WHAT YOU SHOULD DO:
Set down the data below once more, precisely as it reads.

INFORMATION SHOWN:

------------------------

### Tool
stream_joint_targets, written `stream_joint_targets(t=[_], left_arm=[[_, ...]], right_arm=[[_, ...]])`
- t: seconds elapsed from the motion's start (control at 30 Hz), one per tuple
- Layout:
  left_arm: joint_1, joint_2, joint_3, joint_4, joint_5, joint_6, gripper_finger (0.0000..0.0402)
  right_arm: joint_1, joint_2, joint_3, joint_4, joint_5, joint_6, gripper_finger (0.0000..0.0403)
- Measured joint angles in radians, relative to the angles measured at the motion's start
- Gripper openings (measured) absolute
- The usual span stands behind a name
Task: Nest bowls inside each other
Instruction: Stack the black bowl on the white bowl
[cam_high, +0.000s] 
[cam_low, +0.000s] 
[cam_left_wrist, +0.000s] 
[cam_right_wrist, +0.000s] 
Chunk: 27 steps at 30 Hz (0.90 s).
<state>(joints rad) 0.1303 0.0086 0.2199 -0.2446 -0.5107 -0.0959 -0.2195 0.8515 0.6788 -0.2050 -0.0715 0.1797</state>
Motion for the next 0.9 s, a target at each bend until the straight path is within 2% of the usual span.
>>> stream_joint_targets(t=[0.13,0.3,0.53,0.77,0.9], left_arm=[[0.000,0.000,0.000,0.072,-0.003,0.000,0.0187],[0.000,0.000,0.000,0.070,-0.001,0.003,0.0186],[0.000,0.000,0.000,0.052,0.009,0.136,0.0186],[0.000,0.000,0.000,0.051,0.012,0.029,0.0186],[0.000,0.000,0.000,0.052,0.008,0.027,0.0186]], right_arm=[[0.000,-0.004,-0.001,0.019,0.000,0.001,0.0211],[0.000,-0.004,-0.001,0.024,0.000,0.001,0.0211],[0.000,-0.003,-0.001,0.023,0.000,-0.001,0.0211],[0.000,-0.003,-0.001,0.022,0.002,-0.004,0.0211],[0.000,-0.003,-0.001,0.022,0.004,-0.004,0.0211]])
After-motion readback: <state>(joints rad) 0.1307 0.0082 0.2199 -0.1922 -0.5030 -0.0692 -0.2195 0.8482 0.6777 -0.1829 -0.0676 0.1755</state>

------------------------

ANSWER:
### Tool
stream_joint_targets, written `stream_joint_targets(t=[_], left_arm=[[_, ...]], right_arm=[[_, ...]])`
- t: seconds elapsed from the motion's start (control at 30 Hz), one per tuple
- Layout:
  left_arm: joint_1, joint_2, joint_3, joint_4, joint_5, joint_6, gripper_finger (0.0000..0.0402)
  right_arm: joint_1, joint_2, joint_3, joint_4, joint_5, joint_6, gripper_finger (0.0000..0.0403)
- Measured joint angles in radians, relative to the angles measured at the motion's start
- Gripper openings (measured) absolute
- The usual span stands behind a name
Task: Nest bowls inside each other
Instruction: Stack the black bowl on the white bowl
[cam_high, +0.000s] 
[cam_low, +0.000s] 
[cam_left_wrist, +0.000s] 
[cam_right_wrist, +0.000s] 
Chunk: 27 steps at 30 Hz (0.90 s).
<state>(joints rad) 0.1303 0.0086 0.2199 -0.2446 -0.5107 -0.0959 -0.2195 0.8515 0.6788 -0.2050 -0.0715 0.1797</state>
Motion for the next 0.9 s, a target at each bend until the straight path is within 2% of the usual span.
>>> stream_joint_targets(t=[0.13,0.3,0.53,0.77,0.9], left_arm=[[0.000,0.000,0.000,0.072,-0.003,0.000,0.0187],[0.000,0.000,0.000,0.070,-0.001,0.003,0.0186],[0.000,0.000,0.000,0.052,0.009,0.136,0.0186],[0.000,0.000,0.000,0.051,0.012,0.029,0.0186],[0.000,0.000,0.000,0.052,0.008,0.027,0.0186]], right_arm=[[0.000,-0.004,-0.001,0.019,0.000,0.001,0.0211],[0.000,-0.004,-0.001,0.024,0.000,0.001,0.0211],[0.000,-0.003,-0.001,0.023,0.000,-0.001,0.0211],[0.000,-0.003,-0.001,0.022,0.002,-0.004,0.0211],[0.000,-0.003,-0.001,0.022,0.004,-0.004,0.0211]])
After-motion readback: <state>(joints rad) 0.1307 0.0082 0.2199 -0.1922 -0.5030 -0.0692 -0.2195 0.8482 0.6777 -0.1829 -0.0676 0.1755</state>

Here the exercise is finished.